Each line of the data must be reproduced as it appears.

**********

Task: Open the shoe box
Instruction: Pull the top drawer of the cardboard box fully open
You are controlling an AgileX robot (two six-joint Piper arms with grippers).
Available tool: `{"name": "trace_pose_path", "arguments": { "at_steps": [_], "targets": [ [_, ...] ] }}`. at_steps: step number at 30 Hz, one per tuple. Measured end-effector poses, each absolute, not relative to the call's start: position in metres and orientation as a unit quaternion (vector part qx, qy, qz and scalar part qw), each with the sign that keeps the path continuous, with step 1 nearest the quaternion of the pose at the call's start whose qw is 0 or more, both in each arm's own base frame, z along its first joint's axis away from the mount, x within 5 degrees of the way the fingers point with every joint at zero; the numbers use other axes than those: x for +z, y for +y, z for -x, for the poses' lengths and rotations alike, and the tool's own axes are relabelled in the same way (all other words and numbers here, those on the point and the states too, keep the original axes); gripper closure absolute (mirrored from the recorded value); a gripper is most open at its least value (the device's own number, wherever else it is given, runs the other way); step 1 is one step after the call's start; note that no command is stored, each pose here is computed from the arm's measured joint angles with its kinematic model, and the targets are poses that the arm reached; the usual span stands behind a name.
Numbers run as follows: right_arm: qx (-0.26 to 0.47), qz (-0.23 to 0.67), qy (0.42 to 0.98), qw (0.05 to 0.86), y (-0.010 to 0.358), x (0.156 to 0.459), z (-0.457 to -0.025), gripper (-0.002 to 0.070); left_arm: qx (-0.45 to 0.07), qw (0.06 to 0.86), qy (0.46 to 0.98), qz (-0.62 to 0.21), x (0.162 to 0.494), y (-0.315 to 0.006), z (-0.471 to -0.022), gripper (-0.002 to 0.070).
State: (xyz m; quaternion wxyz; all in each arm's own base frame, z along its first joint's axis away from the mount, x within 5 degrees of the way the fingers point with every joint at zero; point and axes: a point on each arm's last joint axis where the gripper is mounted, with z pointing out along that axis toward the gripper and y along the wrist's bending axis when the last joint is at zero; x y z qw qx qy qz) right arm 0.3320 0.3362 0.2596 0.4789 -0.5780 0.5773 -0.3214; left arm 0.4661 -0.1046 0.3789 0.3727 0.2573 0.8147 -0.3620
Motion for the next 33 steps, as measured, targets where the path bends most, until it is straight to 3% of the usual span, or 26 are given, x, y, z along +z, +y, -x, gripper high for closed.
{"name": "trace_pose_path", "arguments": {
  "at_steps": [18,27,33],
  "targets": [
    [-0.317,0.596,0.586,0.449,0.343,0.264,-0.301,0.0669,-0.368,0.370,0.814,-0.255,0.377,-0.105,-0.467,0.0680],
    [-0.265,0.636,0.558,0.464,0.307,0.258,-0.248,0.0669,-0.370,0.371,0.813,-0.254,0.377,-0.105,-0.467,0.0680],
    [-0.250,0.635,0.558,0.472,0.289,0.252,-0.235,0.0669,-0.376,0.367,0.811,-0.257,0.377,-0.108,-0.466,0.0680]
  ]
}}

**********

• _SOLUTION FOR THIS EXERCISE_:
Task: Open the shoe box
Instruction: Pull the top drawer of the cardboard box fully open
You are controlling an AgileX robot (two six-joint Piper arms with grippers).
Available tool: `{"name": "trace_pose_path", "arguments": { "at_steps": [_], "targets": [ [_, ...] ] }}`. at_steps: step number at 30 Hz, one per tuple. Measured end-effector poses, each absolute, not relative to the call's start: position in metres and orientation as a unit quaternion (vector part qx, qy, qz and scalar part qw), each with the sign that keeps the path continuous, with step 1 nearest the quaternion of the pose at the call's start whose qw is 0 or more, both in each arm's own base frame, z along its first joint's axis away from the mount, x within 5 degrees of the way the fingers point with every joint at zero; the numbers use other axes than those: x for +z, y for +y, z for -x, for the poses' lengths and rotations alike, and the tool's own axes are relabelled in the same way (all other words and numbers here, those on the point and the states too, keep the original axes); gripper closure absolute (mirrored from the recorded value); a gripper is most open at its least value (the device's own number, wherever else it is given, runs the other way); step 1 is one step after the call's start; note that no command is stored, each pose here is computed from the arm's measured joint angles with its kinematic model, and the targets are poses that the arm reached; the usual span stands behind a name.
Numbers run as follows: right_arm: qx (-0.26 to 0.47), qz (-0.23 to 0.67), qy (0.42 to 0.98), qw (0.05 to 0.86), y (-0.010 to 0.358), x (0.156 to 0.459), z (-0.457 to -0.025), gripper (-0.002 to 0.070); left_arm: qx (-0.45 to 0.07), qw (0.06 to 0.86), qy (0.46 to 0.98), qz (-0.62 to 0.21), x (0.162 to 0.494), y (-0.315 to 0.006), z (-0.471 to -0.022), gripper (-0.002 to 0.070).
State: (xyz m; quaternion wxyz; all in each arm's own base frame, z along its first joint's axis away from the mount, x within 5 degrees of the way the fingers point with every joint at zero; point and axes: a point on each arm's last joint axis where the gripper is mounted, with z pointing out along that axis toward the gripper and y along the wrist's bending axis when the last joint is at zero; x y z qw qx qy qz) right arm 0.3320 0.3362 0.2596 0.4789 -0.5780 0.5773 -0.3214; left arm 0.4661 -0.1046 0.3789 0.3727 0.2573 0.8147 -0.3620
Motion for the next 33 steps, as measured, targets where the path bends most, until it is straight to 3% of the usual span, or 26 are given, x, y, z along +z, +y, -x, gripper high for closed.
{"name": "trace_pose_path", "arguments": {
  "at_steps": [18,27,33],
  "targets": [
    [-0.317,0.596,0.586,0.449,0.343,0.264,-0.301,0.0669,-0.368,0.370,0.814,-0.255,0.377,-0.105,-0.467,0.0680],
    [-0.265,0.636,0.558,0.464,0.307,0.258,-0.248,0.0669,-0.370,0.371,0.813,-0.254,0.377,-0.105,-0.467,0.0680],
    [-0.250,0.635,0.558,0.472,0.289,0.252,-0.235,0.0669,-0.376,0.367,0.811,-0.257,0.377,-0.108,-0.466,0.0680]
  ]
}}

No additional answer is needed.